• **What is needed**: Copy the entries exactly, through the "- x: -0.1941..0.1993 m" line.

• **Records from a data collection**:
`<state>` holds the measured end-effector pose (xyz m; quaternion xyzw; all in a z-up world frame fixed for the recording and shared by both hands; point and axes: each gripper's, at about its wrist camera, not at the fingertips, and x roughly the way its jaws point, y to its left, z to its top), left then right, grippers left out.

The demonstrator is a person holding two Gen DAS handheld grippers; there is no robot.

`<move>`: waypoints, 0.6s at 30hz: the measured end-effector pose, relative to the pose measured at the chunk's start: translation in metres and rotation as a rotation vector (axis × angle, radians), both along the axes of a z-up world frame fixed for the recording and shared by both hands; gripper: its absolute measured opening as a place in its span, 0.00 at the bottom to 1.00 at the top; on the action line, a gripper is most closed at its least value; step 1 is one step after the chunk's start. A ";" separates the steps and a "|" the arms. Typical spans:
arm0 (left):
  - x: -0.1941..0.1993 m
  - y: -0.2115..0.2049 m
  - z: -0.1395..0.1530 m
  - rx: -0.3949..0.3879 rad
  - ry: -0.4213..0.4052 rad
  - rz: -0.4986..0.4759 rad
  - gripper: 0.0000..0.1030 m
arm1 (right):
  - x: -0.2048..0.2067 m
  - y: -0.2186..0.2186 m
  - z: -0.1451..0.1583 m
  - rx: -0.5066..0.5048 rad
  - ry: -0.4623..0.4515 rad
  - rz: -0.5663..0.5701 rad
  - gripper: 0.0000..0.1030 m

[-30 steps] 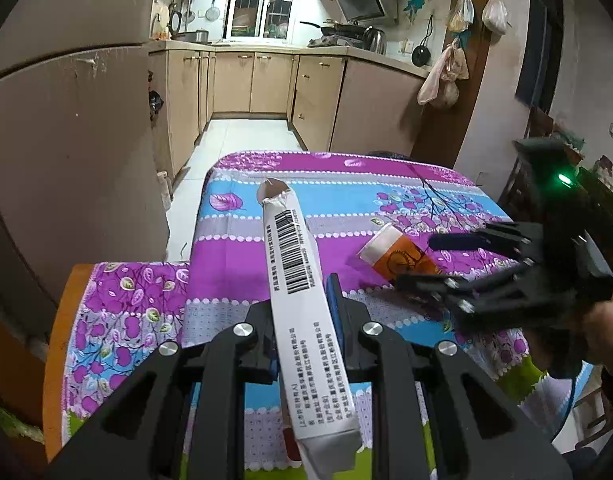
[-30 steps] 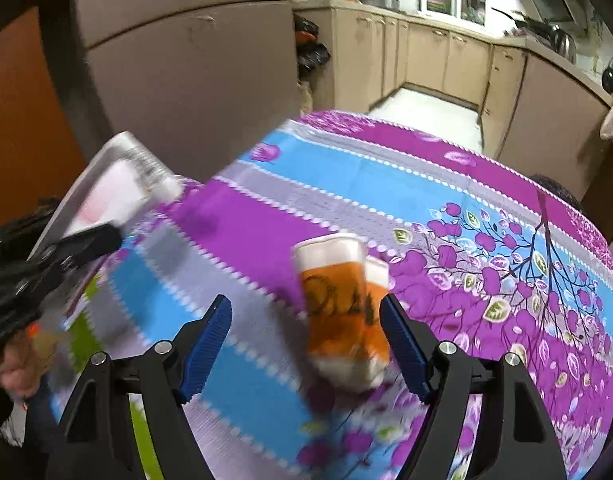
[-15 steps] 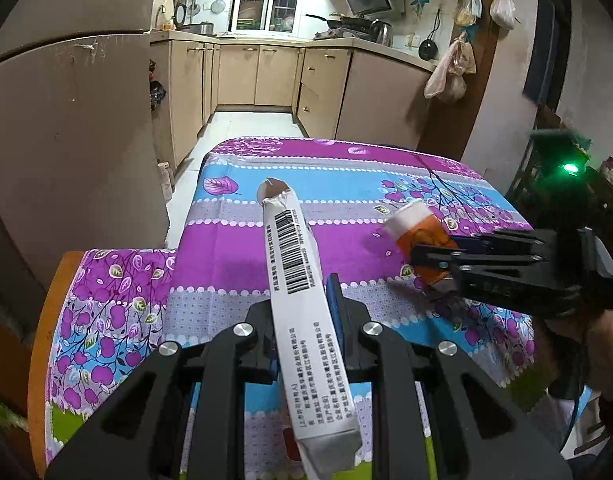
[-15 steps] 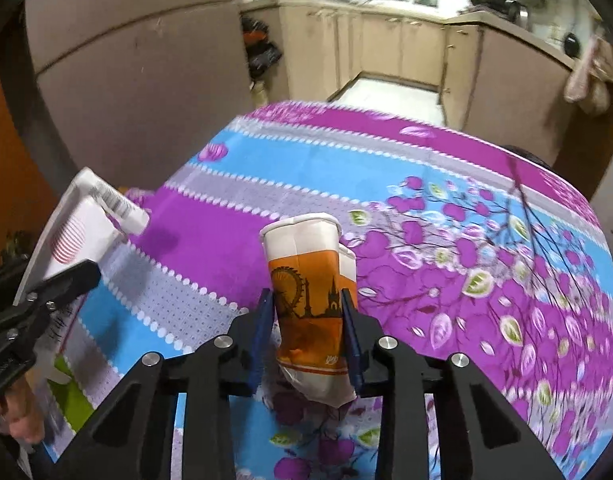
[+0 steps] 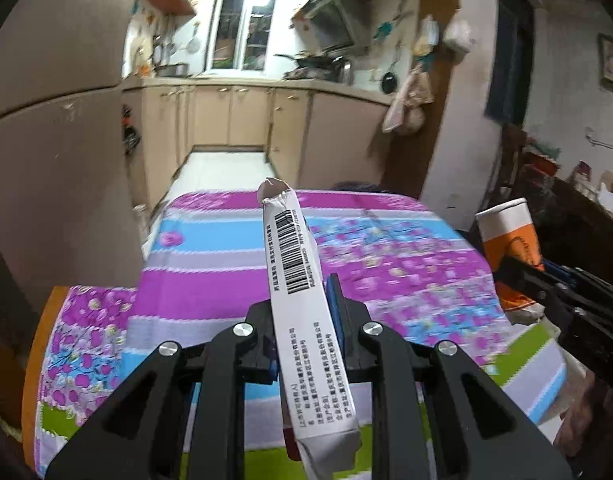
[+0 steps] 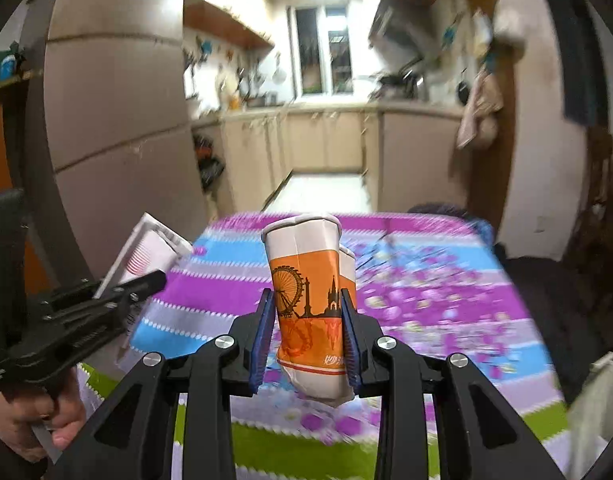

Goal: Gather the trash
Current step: 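Carry the white box and orange cup with both tools over the bucket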

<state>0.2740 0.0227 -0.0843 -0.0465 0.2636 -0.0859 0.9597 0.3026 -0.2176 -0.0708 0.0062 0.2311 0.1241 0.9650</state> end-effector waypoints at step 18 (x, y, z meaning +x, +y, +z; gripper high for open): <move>-0.030 -0.180 0.061 -0.006 -0.117 -0.330 0.17 | -0.129 -0.164 0.055 0.005 -0.117 -0.347 0.31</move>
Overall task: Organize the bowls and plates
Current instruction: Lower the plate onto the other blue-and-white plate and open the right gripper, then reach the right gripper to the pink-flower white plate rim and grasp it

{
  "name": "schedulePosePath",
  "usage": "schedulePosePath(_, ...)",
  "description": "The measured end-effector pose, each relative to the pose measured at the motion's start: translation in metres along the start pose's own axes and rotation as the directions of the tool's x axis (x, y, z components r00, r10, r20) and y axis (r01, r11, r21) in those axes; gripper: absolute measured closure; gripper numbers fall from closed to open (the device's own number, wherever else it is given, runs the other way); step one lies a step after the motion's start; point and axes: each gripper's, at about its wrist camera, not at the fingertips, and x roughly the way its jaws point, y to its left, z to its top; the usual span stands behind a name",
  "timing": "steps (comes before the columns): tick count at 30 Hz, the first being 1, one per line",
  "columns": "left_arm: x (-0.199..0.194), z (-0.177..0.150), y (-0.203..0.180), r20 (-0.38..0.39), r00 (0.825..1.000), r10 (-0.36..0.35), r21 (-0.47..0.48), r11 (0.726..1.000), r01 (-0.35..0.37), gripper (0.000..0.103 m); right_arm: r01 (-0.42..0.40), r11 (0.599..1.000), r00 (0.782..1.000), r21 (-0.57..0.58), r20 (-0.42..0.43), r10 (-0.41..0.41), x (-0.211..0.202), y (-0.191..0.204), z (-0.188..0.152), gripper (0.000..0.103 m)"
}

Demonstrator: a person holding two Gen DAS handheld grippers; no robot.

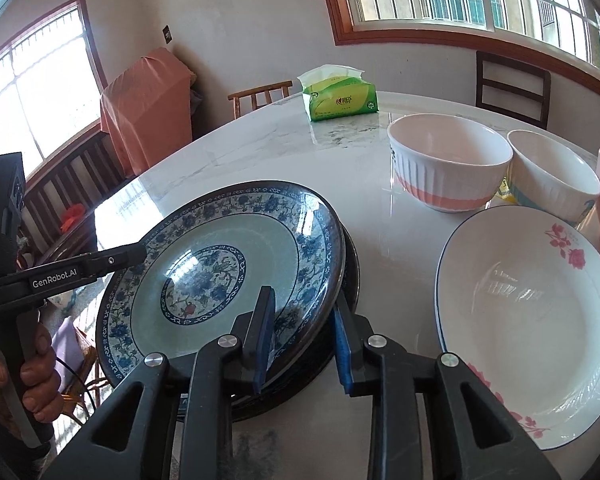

• **Task solution**:
`<state>` holds the measured end-effector pose (xyz m; quaternion xyzw; all in a z-up world frame fixed for the recording and shared by both hands; point and axes: each gripper's, at about its wrist camera, not at the fingertips, and x roughly the way its jaws point, y to its left, z to its top), left then right, grippers left out.

The demonstrator is a person holding two Gen DAS handheld grippers; there is no robot.

`<move>`: waypoints, 0.6s at 30hz: the measured end-effector pose, relative to the pose measured at the chunk's start: translation in metres and rotation as a rotation vector (axis × angle, radians), both along the axes of a z-up world frame fixed for the recording and shared by both hands; gripper: its absolute measured opening as a place in its span, 0.00 at the bottom to 1.00 at the top; on the action line, a gripper is most closed at its least value; step 1 is one step after the chunk's start. A ";" separates the steps and a "|" the arms. Typical spans:
arm0 (left):
  - x: -0.1941..0.1993 m

The exercise is done, and nothing more is needed.